Several MSR teams continue to look for additional ways to enhance the SQL Server product. “This work guarantees that customers will see continued database innovations from Microsoft — innovations that make previously unavailable features practical and approachable,” Ressler says. “We are not resting on our laurels.”

Early Collaboration Spurs SharePoint Portal Server, ClearType

Sometimes the collaboration between MSR and the product teams starts before a product is fully defined, as was the case three years ago when Microsoft’s Business Portal Group began planning the technology that would go into SharePoint Portal Server.

The product group wanted the new product to include a mature search engine and sophisticated text retrieval. The team contacted Susan Dumais, an MSR researcher who has studied human search techniques for more than 20 years. They asked her to suggest new technologies and timelines for integrating these technologies into a product.

Within six months, the product group had the core of the search engine that’s in the new Web-based server, which Microsoft released earlier this year. The engine includes advances developed by Dumais to determine the context of a user’s text search. It also includes contributions from several other Microsoft researchers and a Microsoft product team in Israel. Among the researchers was John Platt, who wrote the core code of the engine and provided an algorithm that speeds up and increases the accuracy of the engine’s search capability.

Combined, these contributions created an engine that can search and categorize as many as 30,000 text documents in 120 categories in under two minutes. MS Web, which uses the new search technology in SharePoint Portal Server, is now able to re-index all 2.5 million documents on Microsoft’s corporate intranet in eight hours. It used to take 4 1/2 days, says Alex Wade, manager of the Knowledge Access Group within the company’s Information Services Department.

Similar to SharePoint Portal Server, ClearType arose from a group effort among MSR researchers and product teams.

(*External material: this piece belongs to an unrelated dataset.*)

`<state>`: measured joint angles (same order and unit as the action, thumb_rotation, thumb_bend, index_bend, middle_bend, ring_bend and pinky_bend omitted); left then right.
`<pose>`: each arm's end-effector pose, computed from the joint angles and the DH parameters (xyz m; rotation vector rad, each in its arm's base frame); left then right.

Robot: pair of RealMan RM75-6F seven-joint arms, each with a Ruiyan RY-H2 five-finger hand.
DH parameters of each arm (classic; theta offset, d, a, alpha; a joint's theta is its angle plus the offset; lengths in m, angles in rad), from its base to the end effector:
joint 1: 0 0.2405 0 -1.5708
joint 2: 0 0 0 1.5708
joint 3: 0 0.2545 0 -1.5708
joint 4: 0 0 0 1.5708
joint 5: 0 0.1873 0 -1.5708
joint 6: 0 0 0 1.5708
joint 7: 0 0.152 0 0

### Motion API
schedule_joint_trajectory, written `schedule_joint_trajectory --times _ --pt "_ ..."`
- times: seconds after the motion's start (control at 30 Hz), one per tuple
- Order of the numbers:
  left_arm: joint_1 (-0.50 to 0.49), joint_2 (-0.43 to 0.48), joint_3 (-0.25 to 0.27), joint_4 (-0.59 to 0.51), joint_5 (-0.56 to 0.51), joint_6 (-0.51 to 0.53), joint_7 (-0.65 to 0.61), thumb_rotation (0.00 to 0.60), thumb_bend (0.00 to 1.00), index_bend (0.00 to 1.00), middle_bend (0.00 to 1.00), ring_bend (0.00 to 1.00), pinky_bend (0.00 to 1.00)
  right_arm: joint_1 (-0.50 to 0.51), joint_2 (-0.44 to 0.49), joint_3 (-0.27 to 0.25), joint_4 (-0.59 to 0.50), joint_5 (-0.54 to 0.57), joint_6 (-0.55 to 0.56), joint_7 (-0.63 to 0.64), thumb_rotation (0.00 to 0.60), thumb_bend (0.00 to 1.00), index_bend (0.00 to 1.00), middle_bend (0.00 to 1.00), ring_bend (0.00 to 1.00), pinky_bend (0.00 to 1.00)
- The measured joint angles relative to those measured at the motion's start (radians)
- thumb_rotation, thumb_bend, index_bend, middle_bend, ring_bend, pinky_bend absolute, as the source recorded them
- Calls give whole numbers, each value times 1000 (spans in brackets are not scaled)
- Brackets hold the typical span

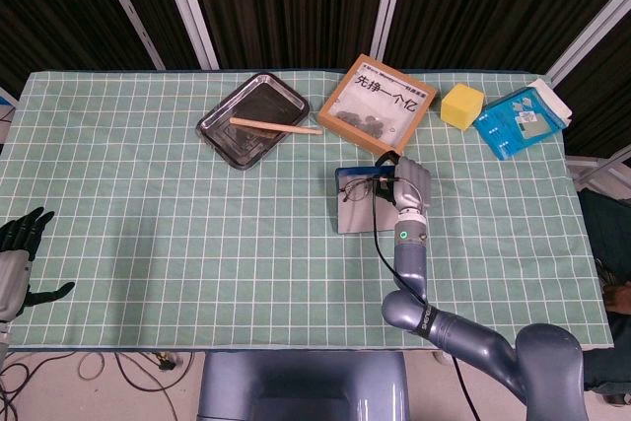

Both knew there was a need for significant improvement in the visual quality of onscreen text if electronic books were ever to become a viable option for most readers.

As recently as the mid-1990s, new techniques called anti-aliasing had added detail to onscreen type, but they also tended to make the user’s eyes tired and unable to focus on the text. “What we needed was the ability to express more detail without the side effects,” said Greg Hitchcock, development lead on the ClearType team of Microsoft’s eReading group.

Hitchcock, who has more than 15 years of experience creating computer type fonts, worked with typographer Michael Duggan, a program manager on the ClearType team, and present and former MSR researchers Bill Hill, Bert Keely and Turner Whitted to find a way to get more resolution from the finite number of pixels, the tiny dots that form an image on screen. They achieved their goal by treating each of the three colored subpixels within pixels on a color screen as full-blown pixels. This nearly triples the resolution on screens that use the technique, which they called ClearType.

ClearType has become a key feature for Microsoft Reader, Microsoft’s eBooks software for the Pocket PC, and Windows devices such as the Tablet PC that Microsoft is developing. ClearType also will debut next month in the newest version of Microsoft’s desktop operating system, Windows XP.

MSR Contributions Bring Products to Market Faster, Cheaper

Hitchcock is unequivocal about the importance of MSR in the development of ClearType: “This would not have happened without the contributions from MSR.”

Other product groups said they might have been able to acquire similar technologies from other companies, but these technologies probably wouldn’t be as good, wouldn’t integrate as well into Microsoft products and would cost Microsoft a lot of money to purchase, which might raise the overall price of the product.

Time is also a factor. SQL Server 2000 would never have made it on the market last year, Ressler said, if Microsoft would have had to work with other companies to purchase or develop technologies similar to those provided by MSR.

“The real benefits are to the customer,” said Trina Seinfeld, product manager for SharePoint Portal Server. “We are able to integrate innovation into our products so much faster.”